* **EXERCISE DESCRIPTION**:
Some lines below hold "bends". Pick them out and copy them.

═══ GIVEN DATA

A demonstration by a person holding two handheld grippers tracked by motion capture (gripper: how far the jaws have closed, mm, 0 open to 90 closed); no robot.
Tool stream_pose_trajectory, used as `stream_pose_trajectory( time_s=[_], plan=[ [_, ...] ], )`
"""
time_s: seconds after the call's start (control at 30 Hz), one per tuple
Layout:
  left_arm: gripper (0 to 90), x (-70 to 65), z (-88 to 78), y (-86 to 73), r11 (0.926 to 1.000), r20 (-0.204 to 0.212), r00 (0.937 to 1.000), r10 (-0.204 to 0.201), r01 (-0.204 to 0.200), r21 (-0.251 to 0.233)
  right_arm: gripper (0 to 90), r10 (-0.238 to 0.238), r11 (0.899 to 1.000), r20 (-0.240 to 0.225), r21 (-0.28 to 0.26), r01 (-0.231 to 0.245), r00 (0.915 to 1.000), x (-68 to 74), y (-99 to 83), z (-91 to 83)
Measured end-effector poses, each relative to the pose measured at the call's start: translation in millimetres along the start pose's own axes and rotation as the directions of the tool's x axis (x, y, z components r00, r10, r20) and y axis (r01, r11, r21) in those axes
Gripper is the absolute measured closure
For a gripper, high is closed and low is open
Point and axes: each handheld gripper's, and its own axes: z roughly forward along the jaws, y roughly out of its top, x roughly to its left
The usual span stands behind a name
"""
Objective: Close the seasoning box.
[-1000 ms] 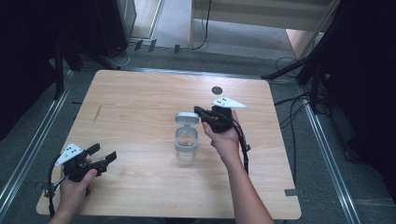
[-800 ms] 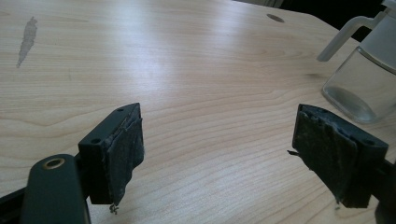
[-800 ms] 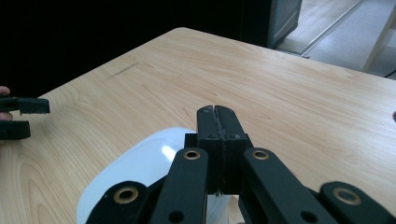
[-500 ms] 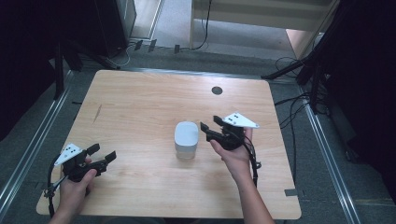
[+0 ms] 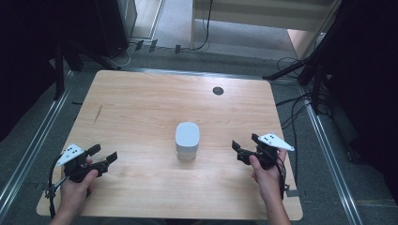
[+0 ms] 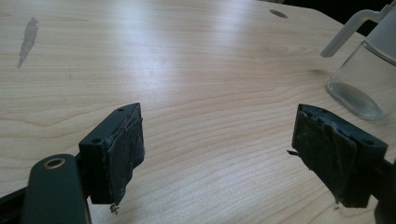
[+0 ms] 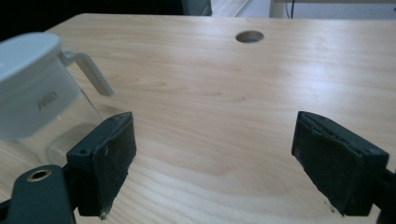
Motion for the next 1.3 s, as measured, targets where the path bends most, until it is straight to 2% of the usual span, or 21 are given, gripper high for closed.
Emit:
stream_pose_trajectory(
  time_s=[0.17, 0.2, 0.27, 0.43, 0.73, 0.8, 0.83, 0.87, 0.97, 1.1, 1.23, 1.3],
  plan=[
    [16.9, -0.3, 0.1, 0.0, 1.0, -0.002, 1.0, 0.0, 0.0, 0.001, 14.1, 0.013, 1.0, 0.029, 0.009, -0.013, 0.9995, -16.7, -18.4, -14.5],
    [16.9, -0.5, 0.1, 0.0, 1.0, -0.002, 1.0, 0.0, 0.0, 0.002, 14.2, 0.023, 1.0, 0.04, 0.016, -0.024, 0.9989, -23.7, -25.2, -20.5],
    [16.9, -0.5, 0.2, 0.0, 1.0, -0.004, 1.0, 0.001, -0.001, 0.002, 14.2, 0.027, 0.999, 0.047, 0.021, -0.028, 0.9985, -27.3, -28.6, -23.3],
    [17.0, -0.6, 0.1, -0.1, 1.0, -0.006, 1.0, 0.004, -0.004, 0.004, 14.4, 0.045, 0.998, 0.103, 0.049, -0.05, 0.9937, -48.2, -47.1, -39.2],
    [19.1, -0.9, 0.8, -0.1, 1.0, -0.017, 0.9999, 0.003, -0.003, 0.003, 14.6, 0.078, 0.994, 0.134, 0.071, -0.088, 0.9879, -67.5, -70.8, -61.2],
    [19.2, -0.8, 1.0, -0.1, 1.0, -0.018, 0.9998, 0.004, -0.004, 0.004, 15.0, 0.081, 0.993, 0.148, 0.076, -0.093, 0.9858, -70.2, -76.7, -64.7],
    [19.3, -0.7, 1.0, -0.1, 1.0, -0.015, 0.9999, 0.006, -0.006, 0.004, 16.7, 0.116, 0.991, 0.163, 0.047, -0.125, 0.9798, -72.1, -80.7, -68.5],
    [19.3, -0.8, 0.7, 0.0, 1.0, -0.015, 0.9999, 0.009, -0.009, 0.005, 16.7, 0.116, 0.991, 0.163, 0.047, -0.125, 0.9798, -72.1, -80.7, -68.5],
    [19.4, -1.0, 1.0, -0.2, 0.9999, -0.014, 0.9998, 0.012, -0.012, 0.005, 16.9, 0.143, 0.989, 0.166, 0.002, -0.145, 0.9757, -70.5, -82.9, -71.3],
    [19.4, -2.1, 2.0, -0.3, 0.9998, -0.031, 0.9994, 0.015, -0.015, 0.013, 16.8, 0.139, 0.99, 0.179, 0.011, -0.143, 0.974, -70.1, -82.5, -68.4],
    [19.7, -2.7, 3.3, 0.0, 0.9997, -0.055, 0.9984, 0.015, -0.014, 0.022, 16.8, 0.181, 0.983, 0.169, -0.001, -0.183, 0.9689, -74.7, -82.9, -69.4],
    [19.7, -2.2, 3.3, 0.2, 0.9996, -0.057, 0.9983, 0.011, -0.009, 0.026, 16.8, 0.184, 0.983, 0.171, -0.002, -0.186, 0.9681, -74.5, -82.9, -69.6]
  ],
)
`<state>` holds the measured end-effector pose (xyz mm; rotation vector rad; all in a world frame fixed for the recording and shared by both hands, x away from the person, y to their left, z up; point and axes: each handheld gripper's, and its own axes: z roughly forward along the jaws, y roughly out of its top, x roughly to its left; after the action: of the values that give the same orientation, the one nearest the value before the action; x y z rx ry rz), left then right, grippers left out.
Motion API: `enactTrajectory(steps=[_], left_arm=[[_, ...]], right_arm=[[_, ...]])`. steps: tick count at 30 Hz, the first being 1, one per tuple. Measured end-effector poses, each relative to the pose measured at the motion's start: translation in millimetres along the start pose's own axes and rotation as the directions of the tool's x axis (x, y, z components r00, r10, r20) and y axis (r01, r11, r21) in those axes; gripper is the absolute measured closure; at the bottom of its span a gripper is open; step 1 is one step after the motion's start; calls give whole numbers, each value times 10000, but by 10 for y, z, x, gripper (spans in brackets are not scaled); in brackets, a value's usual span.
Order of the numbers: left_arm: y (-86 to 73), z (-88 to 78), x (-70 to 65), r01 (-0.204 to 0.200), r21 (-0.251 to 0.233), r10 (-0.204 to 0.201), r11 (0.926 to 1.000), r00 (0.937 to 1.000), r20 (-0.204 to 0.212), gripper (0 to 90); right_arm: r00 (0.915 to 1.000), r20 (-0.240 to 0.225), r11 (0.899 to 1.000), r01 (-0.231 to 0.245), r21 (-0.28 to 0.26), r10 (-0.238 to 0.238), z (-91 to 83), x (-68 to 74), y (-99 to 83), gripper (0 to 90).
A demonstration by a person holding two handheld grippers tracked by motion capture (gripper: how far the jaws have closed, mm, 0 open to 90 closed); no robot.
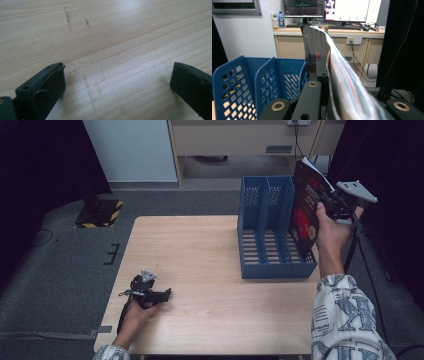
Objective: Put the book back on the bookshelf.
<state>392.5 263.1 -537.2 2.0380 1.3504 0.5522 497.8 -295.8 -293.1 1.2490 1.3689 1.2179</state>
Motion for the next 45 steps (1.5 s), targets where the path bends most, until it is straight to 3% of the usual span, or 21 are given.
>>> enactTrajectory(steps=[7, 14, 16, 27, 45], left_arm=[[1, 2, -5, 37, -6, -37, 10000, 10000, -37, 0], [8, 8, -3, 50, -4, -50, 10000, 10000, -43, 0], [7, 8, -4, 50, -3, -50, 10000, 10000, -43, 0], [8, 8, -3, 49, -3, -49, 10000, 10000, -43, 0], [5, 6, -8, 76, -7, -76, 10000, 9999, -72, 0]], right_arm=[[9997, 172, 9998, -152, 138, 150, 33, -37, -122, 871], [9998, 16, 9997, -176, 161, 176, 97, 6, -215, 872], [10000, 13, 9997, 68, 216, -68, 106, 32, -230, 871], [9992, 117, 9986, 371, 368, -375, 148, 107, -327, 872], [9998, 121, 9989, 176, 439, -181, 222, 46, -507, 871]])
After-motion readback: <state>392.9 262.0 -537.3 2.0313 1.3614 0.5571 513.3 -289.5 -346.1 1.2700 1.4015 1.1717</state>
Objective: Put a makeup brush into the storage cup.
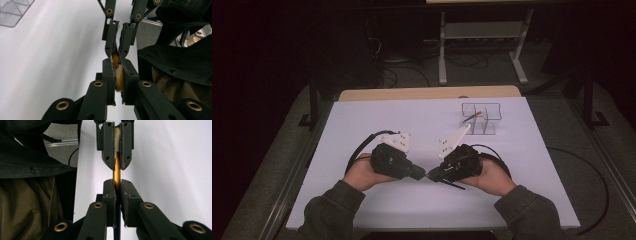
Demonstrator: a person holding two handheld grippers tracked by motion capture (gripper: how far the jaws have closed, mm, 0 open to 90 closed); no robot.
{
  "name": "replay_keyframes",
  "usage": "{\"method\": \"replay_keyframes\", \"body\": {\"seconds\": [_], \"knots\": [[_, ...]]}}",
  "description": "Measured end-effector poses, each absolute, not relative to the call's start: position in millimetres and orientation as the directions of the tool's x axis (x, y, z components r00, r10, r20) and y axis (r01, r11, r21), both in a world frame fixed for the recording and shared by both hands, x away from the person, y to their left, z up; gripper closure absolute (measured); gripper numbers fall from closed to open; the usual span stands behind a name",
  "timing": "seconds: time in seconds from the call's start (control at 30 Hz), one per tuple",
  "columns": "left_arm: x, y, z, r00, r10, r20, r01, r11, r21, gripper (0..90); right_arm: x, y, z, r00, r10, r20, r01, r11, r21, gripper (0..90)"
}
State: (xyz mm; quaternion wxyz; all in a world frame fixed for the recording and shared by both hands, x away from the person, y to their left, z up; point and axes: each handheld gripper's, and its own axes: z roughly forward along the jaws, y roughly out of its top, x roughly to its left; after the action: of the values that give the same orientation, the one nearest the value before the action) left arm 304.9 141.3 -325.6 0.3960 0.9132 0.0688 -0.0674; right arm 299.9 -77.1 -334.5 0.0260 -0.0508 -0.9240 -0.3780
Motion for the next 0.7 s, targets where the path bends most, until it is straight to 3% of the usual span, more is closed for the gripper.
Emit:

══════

* **TASK SOLUTION**:
Motion for the next 1.3 s, as measured, targets where the path bends most, until it is straight to 2% of the usual span, or 21 are given, gripper high for closed.
Motion for the next 45 steps (1.5 s), targets where the path bends most, until it is straight to 3% of the usual span, or 21 are given.
Motion for the next 0.7 s, targets where the path bends most, until it is straight to 3% of the usual span, more is closed for the gripper.

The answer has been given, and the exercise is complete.